Material shown
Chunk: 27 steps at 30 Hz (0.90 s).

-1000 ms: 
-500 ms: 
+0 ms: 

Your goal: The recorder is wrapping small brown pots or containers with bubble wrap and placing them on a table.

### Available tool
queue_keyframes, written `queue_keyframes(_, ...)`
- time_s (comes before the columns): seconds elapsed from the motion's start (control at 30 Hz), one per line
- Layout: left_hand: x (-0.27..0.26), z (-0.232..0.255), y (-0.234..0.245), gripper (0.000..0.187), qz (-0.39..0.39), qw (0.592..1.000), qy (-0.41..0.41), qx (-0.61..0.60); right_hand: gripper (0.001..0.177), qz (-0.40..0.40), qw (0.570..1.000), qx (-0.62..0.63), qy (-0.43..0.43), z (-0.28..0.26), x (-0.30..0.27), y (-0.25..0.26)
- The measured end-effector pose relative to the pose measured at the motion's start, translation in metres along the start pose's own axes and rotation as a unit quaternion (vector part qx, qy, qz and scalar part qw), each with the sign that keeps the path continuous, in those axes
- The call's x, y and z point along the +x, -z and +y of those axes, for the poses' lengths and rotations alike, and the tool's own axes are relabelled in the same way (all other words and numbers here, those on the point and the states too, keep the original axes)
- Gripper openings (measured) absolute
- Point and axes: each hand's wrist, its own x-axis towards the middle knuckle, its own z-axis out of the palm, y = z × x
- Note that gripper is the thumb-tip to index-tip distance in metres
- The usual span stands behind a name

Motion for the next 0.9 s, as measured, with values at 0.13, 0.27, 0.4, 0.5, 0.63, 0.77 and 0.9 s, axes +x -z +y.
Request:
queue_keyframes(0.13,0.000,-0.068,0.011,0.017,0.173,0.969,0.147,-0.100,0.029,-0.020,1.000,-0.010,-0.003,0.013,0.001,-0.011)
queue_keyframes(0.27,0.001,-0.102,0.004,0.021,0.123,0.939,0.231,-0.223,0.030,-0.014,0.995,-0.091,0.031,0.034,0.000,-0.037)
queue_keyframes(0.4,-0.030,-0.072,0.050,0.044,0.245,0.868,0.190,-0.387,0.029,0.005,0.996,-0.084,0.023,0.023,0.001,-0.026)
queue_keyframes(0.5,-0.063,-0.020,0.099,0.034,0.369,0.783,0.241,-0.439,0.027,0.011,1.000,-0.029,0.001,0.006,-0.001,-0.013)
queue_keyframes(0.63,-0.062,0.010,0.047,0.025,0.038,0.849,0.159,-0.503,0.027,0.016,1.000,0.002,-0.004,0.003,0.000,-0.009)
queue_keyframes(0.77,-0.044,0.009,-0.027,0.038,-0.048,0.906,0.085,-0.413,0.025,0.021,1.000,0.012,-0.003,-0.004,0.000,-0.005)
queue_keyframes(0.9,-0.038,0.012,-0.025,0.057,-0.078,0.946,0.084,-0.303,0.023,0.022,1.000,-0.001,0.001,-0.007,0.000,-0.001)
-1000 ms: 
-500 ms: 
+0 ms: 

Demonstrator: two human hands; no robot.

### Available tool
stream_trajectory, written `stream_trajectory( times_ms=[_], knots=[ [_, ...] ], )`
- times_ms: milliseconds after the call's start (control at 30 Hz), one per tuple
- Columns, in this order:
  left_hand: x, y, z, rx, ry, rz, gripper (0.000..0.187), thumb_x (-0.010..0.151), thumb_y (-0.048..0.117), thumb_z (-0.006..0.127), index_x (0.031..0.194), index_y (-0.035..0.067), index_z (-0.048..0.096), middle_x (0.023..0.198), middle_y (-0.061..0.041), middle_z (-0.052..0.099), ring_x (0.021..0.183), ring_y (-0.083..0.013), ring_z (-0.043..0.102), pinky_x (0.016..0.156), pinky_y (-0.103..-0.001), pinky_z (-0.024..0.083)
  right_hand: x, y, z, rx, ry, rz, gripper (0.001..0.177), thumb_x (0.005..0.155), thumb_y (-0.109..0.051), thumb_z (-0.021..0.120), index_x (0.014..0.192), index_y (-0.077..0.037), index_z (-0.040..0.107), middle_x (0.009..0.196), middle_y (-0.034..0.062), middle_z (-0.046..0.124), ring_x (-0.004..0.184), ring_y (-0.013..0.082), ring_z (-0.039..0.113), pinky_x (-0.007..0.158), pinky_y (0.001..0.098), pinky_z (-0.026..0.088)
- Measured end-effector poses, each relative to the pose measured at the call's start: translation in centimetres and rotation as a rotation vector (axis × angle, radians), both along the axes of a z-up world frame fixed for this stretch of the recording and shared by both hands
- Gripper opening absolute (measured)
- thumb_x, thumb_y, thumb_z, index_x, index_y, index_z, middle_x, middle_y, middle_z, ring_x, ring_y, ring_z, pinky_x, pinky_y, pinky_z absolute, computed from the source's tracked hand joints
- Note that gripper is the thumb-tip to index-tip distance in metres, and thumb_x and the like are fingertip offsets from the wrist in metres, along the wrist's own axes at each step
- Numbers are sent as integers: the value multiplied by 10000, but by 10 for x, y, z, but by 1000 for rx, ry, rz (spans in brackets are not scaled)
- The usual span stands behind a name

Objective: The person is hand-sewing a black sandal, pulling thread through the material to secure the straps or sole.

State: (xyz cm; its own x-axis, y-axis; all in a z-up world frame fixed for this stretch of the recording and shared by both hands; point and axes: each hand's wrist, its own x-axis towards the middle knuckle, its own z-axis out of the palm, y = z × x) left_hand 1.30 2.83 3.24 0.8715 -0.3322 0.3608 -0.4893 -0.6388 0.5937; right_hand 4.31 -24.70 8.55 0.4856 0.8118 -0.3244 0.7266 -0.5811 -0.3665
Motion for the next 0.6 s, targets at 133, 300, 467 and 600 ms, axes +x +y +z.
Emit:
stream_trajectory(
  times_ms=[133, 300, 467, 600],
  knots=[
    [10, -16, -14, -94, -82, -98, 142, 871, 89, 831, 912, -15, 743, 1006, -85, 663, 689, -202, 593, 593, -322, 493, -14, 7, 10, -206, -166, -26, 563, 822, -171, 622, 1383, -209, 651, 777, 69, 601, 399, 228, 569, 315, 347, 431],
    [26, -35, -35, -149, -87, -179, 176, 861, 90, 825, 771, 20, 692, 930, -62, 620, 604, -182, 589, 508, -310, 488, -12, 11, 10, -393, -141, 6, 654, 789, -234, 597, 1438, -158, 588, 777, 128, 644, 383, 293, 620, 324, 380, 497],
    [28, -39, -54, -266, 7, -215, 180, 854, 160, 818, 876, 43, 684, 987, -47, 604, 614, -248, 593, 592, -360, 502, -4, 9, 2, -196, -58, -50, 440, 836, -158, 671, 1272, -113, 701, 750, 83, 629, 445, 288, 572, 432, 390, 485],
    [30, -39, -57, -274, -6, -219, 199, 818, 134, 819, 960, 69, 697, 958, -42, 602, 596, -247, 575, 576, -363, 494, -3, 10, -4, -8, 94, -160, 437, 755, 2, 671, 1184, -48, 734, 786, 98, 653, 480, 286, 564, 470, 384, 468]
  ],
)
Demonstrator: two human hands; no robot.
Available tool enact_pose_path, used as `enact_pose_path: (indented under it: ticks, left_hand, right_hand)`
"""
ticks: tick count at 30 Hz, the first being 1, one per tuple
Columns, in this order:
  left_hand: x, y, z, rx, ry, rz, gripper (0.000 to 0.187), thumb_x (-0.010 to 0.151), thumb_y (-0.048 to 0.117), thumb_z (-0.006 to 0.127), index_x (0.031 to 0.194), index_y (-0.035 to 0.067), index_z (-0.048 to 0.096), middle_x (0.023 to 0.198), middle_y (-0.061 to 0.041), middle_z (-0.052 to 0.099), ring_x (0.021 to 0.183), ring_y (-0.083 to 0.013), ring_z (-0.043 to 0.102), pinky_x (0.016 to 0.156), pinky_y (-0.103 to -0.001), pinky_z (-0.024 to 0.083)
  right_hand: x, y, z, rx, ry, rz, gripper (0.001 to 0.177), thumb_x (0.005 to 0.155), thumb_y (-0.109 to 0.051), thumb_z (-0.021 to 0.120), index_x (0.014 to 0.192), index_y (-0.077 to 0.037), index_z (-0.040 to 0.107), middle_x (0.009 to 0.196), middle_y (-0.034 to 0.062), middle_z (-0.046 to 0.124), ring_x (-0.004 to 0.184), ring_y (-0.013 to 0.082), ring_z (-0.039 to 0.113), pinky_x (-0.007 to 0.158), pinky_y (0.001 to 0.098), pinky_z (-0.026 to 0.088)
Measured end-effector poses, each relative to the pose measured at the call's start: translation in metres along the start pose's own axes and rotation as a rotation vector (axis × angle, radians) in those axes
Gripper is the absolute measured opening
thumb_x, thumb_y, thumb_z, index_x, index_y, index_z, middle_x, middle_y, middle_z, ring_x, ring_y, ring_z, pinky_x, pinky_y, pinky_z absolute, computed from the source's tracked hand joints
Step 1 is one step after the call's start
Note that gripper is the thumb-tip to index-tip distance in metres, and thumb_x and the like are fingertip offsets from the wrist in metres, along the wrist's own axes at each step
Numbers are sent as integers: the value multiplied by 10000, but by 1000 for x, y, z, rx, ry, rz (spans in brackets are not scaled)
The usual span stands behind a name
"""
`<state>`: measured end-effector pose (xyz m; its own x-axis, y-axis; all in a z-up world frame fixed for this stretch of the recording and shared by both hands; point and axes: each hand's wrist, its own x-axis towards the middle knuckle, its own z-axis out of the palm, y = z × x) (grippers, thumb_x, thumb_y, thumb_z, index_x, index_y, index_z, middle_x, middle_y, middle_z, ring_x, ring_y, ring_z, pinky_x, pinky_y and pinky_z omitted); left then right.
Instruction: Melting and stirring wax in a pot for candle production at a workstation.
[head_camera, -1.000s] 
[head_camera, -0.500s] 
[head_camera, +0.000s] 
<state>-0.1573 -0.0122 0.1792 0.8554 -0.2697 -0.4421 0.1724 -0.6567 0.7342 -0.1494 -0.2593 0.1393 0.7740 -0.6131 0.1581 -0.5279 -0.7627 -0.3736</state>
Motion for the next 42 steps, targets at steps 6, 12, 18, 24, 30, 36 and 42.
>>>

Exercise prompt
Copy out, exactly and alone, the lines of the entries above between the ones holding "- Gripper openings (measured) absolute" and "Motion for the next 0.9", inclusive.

Solution for this task
- Gripper openings (measured) absolute
- Point and axes: each hand's wrist, its own x-axis towards the middle knuckle, its own z-axis out of the palm, y = z × x
- Note that gripper is the thumb-tip to index-tip distance in metres
- The usual span stands behind a name

Motion for the next 0.9 s, as measured, with values at 0.13, 0.27, 0.4, 0.5, 0.63, 0.77 and 0.9 s, axes +x -z +y.

Work on this exercise is done.